I always sucked at mental arithmetic. It just doesn’t click for me. I can do math on paper till the cows come home, but time pressure + ADHD + Everyone thinking I was stupid = Me spending 10 minutes every day on the edge of tears, frusterated out of my mind, with no help.

And what was really unfair was that everyone who could get the thing done got a hershy kiss, but because my brain doesn’t work well for rote memorization of 144 tuples, no amount of motivation or reward would “make the stupid kid do math faster”.

Joke’s on them. I went to many years of math tutoring, of my own accord, because I refused to let an abstract concept beat me. I indeed never got faster at mental arithmetic, but I did become really good at math.

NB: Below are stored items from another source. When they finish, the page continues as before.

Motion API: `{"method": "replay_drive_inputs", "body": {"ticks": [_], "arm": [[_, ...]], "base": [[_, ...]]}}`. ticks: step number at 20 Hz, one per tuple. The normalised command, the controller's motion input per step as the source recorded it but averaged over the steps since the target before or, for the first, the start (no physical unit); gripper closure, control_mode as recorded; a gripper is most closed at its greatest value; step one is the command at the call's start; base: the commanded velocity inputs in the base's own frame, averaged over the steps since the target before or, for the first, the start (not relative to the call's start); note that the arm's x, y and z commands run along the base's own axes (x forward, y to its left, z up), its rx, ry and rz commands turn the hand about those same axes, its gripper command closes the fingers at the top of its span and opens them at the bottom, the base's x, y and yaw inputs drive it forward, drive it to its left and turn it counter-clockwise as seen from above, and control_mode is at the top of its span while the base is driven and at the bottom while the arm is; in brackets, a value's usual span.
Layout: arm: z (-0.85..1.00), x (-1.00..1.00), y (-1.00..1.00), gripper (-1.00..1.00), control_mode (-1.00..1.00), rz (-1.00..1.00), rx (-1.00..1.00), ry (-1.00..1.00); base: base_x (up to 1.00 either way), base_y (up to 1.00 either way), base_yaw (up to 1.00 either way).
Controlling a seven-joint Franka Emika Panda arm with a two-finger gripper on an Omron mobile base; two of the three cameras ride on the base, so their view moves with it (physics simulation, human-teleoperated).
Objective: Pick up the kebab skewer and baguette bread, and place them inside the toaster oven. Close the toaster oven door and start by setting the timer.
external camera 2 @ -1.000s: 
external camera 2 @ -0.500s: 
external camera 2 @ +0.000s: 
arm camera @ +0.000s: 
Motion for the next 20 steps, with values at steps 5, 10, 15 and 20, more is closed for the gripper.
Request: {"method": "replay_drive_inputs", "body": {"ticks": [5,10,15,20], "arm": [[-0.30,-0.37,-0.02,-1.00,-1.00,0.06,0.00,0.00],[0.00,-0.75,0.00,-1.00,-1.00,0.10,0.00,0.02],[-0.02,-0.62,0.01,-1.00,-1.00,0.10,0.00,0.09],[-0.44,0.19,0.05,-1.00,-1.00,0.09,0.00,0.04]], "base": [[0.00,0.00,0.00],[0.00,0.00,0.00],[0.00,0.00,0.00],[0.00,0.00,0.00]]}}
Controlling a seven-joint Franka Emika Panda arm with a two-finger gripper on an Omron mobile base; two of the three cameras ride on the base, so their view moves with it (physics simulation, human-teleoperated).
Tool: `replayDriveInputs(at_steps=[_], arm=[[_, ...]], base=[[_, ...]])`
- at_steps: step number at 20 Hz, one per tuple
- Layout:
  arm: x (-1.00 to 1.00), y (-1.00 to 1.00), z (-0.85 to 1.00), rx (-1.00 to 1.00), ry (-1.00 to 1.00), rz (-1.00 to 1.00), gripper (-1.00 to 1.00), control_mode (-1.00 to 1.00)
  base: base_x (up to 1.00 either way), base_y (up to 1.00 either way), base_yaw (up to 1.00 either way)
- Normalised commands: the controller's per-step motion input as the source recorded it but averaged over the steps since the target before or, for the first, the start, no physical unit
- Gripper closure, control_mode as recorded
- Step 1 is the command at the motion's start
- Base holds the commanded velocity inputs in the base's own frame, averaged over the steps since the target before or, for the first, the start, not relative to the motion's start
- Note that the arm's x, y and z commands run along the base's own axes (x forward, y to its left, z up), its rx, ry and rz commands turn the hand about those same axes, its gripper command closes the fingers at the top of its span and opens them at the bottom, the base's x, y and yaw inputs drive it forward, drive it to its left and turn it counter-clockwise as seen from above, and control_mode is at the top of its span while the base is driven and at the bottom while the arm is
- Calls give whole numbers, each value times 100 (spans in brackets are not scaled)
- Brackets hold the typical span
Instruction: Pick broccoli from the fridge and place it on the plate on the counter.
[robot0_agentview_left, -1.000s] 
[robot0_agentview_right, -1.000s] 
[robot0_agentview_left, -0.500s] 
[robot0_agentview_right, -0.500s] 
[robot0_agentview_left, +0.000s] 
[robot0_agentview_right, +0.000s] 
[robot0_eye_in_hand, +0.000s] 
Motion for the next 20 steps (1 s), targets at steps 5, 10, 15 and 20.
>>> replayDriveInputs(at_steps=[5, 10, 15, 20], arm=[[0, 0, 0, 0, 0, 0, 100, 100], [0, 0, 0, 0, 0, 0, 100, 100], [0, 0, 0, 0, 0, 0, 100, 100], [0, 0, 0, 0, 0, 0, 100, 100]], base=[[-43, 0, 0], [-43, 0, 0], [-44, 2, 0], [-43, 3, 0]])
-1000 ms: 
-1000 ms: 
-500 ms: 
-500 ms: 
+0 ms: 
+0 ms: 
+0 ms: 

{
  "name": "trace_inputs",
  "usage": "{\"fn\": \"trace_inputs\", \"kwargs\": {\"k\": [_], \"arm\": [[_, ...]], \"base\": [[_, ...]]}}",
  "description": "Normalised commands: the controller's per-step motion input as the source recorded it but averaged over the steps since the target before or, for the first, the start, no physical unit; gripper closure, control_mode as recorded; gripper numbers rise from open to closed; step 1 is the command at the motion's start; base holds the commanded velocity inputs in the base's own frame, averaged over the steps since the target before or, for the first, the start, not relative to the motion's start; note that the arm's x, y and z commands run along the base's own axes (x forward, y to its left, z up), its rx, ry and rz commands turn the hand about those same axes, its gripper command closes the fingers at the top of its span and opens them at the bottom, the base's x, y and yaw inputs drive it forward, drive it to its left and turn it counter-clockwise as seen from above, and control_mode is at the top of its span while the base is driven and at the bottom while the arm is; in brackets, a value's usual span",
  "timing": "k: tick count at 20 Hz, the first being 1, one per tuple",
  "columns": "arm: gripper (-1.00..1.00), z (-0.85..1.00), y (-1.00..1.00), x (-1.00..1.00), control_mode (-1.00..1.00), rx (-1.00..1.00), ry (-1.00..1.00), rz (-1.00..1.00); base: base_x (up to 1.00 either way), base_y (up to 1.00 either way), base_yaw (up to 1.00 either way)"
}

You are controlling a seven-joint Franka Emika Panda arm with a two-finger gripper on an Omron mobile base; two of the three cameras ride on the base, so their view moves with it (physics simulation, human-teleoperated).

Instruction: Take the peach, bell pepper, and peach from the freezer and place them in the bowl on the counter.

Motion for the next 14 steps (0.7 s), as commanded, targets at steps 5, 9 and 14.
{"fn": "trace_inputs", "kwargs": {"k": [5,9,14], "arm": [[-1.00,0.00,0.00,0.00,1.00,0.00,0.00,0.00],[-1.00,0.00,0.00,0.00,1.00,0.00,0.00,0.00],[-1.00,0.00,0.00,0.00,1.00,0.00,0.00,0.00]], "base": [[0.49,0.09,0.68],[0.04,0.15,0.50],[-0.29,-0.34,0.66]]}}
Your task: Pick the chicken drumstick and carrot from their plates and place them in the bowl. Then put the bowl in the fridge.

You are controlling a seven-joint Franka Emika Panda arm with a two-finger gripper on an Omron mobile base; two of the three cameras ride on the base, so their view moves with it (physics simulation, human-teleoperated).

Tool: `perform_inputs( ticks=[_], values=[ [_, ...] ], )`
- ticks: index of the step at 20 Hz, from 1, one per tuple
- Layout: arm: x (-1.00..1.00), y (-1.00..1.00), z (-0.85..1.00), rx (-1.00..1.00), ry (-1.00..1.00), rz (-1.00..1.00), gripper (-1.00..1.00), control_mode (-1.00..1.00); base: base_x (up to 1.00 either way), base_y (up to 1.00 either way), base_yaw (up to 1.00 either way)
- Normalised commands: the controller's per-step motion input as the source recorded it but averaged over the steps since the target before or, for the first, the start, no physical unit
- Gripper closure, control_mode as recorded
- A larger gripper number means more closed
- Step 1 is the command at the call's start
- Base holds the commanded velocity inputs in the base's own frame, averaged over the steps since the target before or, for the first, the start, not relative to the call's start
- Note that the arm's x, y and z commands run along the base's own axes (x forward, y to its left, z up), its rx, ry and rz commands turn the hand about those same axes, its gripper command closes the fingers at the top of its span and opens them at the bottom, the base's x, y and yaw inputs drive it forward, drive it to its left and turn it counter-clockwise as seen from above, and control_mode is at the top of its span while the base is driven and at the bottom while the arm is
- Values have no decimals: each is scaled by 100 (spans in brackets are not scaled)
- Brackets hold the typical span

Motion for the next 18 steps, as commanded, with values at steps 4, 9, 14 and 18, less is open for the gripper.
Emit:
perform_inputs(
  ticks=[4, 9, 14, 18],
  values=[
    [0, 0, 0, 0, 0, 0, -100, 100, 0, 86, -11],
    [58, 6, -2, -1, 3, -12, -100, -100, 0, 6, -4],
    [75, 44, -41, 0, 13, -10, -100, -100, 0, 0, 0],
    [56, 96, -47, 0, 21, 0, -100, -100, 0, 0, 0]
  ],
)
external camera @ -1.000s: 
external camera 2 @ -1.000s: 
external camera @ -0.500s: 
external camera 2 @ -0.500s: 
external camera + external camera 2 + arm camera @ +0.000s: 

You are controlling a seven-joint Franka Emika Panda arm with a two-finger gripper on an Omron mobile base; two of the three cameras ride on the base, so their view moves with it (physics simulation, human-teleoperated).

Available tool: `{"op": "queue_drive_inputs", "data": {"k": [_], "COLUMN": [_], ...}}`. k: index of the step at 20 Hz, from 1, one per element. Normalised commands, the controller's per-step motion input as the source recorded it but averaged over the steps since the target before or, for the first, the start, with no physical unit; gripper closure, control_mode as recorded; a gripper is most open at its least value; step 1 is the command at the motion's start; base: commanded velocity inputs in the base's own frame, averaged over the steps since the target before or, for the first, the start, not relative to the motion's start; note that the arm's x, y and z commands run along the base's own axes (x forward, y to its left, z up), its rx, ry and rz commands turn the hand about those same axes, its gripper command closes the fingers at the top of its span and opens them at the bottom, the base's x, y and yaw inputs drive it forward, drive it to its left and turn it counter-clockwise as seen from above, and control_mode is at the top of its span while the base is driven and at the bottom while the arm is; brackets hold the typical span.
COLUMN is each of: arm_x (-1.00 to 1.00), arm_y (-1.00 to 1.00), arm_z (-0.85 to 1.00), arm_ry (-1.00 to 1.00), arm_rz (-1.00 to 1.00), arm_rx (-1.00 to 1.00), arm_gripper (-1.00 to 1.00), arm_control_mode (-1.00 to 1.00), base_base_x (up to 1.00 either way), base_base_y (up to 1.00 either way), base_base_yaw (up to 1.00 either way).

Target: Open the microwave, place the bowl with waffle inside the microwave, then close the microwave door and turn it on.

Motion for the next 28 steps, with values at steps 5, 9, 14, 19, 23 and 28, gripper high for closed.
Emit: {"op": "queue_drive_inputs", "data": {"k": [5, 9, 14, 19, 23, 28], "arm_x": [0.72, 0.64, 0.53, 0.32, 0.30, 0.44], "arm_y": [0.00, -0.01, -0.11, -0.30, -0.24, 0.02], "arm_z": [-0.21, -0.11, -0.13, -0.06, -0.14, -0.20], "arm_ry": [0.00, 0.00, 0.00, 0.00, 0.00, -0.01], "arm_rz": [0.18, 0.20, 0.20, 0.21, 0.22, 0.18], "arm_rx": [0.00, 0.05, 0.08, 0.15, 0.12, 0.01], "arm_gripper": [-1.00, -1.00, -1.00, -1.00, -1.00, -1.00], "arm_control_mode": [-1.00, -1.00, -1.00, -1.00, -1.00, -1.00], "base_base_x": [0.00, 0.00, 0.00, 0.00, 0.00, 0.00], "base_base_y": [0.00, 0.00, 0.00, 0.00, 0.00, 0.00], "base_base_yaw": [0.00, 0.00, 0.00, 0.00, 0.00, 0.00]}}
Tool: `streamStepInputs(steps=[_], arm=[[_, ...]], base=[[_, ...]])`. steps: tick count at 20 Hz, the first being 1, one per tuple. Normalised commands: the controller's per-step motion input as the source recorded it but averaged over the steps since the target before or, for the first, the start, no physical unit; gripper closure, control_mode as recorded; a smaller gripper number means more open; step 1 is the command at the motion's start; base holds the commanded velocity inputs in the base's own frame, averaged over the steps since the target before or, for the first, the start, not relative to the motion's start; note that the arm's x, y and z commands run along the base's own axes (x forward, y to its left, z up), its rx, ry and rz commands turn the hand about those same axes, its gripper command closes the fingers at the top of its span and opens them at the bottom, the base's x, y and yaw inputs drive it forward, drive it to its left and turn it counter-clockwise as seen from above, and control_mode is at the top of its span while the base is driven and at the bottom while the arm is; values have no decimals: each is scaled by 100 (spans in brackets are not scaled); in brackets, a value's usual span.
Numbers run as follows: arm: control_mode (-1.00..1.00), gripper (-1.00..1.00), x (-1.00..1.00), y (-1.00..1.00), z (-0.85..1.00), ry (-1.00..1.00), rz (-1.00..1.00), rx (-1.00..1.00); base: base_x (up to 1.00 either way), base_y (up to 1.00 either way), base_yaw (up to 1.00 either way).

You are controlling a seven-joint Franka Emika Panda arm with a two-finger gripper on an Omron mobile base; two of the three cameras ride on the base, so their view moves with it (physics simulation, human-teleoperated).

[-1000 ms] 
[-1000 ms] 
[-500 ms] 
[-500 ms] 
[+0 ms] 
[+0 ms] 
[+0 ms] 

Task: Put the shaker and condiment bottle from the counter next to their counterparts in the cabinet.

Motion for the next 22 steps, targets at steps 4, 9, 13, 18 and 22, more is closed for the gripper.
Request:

By the time I was in high school, I was doing the job of all our sucky, despondent math teachers. None of them were actually math teachers. They were all coaches, and really only cared about the star athletes and the upcoming game. So while everyone demanded to cheat off me, I instead proposed a deal: I’ll teach you what I know, and you can earn grades as good as mine. I taught math for four years, successfully to burnt out potheads, pretty girls who thought they could get by on being given the answers, jocks who didn’t care, other guys with ADHD because I figured out how to make it interesting. It was probably the most fulfilling work I’ve ever done.

Sometimes I wonder if teaching is what I should really be doing.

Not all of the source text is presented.